> **Work instructions**: Copy each line of the listing where the word "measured" can be found.

> **Given records**:
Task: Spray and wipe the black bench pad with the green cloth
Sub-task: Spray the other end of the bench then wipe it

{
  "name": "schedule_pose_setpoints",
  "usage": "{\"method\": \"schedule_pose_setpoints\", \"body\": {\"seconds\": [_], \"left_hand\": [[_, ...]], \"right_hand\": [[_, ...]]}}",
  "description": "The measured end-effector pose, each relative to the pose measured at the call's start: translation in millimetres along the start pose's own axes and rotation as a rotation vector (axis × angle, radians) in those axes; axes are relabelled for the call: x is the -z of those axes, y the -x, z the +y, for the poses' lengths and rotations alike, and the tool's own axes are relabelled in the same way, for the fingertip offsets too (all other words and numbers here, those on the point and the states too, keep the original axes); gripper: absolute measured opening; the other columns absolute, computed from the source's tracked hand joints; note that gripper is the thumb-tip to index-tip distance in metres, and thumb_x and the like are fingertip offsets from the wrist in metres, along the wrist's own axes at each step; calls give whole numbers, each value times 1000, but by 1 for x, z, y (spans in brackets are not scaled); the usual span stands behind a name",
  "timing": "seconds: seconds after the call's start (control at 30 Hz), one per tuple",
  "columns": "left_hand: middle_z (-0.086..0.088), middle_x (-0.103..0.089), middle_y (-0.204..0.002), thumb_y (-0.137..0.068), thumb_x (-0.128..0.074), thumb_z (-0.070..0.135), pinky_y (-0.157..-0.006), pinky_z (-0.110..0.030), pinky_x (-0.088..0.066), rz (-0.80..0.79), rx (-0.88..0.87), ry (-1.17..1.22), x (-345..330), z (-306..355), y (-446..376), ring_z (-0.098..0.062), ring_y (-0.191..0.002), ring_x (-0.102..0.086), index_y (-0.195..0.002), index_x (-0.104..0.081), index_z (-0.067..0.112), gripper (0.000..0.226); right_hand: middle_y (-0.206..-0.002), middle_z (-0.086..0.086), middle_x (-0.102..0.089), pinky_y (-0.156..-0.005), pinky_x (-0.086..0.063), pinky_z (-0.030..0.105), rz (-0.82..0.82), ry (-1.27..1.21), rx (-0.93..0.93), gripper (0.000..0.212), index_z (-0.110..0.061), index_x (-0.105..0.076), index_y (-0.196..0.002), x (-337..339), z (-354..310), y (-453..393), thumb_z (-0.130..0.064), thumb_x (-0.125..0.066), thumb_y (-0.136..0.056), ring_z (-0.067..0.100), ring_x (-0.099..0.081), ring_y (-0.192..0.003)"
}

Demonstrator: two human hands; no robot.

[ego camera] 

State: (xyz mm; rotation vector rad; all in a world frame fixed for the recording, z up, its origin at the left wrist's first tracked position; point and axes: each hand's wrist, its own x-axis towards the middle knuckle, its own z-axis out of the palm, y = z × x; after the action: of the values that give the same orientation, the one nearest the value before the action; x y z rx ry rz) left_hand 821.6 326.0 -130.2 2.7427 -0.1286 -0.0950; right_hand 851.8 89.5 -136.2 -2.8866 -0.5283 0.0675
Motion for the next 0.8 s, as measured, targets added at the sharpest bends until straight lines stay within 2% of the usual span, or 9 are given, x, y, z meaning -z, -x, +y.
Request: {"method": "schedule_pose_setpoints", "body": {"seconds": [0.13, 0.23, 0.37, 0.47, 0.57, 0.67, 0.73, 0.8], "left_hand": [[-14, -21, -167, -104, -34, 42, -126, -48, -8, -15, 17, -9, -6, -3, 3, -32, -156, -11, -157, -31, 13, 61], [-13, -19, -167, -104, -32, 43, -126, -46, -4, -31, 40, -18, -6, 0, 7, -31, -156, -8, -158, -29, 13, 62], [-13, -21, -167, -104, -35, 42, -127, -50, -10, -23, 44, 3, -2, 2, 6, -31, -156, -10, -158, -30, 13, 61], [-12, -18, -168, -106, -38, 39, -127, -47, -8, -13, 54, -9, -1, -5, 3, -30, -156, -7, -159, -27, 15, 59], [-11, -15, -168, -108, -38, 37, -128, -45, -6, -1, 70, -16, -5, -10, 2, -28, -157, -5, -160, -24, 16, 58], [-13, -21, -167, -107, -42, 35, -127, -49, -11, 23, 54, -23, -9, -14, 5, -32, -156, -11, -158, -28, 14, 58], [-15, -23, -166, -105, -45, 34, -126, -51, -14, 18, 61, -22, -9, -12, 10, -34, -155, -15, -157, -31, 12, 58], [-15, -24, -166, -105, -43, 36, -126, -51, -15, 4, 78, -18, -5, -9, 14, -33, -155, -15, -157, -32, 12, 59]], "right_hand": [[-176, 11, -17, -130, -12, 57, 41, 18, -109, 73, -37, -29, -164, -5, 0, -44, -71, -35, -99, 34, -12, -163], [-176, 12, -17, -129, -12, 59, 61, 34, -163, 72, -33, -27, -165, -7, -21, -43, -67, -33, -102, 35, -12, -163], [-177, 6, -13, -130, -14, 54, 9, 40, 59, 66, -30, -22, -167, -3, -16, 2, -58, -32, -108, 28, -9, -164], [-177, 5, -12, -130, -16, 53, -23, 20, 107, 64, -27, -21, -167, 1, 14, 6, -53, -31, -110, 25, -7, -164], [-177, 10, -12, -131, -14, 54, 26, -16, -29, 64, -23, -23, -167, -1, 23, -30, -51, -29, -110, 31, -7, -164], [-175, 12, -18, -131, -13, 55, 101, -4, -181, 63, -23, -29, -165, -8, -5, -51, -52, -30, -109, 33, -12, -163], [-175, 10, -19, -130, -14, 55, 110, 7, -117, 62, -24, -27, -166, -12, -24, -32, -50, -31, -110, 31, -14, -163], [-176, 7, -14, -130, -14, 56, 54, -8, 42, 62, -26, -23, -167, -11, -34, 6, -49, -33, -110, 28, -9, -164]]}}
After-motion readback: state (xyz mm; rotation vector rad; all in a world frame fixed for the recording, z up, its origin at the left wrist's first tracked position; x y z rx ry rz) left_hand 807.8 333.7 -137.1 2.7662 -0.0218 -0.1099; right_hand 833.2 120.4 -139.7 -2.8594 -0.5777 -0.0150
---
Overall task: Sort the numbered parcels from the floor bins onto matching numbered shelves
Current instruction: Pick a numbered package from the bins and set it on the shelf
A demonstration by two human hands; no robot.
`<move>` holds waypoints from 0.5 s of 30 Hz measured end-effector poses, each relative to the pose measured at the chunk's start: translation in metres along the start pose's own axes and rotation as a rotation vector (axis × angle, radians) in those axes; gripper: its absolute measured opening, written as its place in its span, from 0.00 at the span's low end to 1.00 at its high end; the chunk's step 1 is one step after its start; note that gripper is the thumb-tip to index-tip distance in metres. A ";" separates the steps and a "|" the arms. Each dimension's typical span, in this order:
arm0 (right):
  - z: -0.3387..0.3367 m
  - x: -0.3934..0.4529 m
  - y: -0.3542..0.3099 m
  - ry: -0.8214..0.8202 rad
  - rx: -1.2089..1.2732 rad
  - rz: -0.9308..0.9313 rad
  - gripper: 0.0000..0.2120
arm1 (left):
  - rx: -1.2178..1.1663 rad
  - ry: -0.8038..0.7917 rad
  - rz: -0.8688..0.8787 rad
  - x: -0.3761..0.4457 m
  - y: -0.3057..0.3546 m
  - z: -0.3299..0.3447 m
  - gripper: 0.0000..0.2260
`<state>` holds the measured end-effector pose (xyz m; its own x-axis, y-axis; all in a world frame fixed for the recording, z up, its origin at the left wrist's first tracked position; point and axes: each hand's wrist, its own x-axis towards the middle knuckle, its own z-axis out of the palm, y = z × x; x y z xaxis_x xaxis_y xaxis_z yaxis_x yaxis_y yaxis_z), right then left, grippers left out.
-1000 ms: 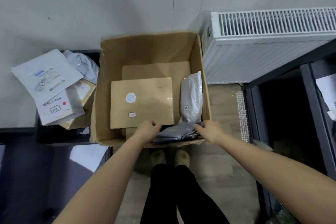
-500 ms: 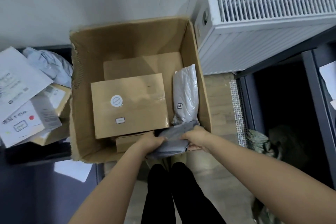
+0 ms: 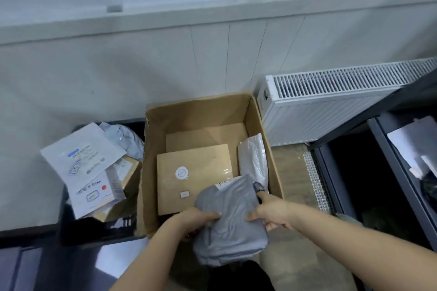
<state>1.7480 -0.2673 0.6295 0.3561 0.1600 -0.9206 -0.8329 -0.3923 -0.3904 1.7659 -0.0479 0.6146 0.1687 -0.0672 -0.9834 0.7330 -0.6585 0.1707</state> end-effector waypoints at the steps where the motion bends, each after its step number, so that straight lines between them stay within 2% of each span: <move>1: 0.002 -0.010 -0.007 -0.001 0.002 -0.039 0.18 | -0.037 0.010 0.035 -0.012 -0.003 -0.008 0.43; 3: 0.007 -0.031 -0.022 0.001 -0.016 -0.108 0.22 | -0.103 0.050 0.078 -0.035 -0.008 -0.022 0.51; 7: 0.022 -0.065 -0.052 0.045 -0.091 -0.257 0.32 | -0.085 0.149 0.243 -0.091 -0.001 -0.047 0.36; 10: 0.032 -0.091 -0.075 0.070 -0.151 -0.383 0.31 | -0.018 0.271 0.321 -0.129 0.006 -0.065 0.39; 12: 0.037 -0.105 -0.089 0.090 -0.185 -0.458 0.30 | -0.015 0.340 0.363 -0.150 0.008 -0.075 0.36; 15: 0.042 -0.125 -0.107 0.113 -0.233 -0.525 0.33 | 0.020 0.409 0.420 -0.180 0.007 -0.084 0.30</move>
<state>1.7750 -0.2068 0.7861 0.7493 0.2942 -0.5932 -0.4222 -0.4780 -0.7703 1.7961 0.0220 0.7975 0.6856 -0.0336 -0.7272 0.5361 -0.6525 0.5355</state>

> **Answer space**:
  "description": "The measured end-effector pose, each relative to the pose measured at the call's start: translation in millimetres along the start pose's own axes and rotation as a rotation vector (axis × angle, radians) in those axes; axes are relabelled for the call: x is the -z of those axes, y the -x, z the +y, for the poses' lengths and rotations alike, and the tool's own axes are relabelled in the same way, for the fingertip offsets too (all other words and numbers here, those on the point and the states too, keep the original axes); gripper: absolute measured opening; the other columns absolute, computed from the source's tracked hand joints; note that gripper is the thumb-tip to index-tip distance in metres, and thumb_x and the like are fingertip offsets from the wrist in metres, along the wrist's own axes at each step; calls give whole numbers, each value times 1000, but by 1 for x, z, y (spans in brackets are not scaled); the usual span stands behind a name",
Motion for the next 0.8 s, as measured, targets added at the sharpest bends until straight lines stay within 2% of the usual span, or 9 are given, x, y, z meaning -z, -x, +y.
`<move>` holds waypoints from 0.5 s of 30 Hz measured end-effector poses, each relative to the pose measured at the chunk's start: translation in metres along the start pose's own axes and rotation as a rotation vector (axis × angle, radians) in those axes; gripper: its absolute measured opening, written as its place in its span, from 0.00 at the span's low end to 1.00 at its high end; the chunk's step 1 is one step after its start; note that gripper is the thumb-tip to index-tip distance in metres. A ";" separates the steps and a "|" the arms. Each dimension's typical span, in this order:
`<state>` holds the measured end-effector pose (xyz m; its own x-axis, y-axis; all in a world frame fixed for the recording, z up, its origin at the left wrist's first tracked position; point and axes: each hand's wrist, its own x-axis towards the middle knuckle, its own z-axis out of the palm, y = z × x; x y z xaxis_x xaxis_y xaxis_z yaxis_x yaxis_y yaxis_z), right then left, grippers left out.

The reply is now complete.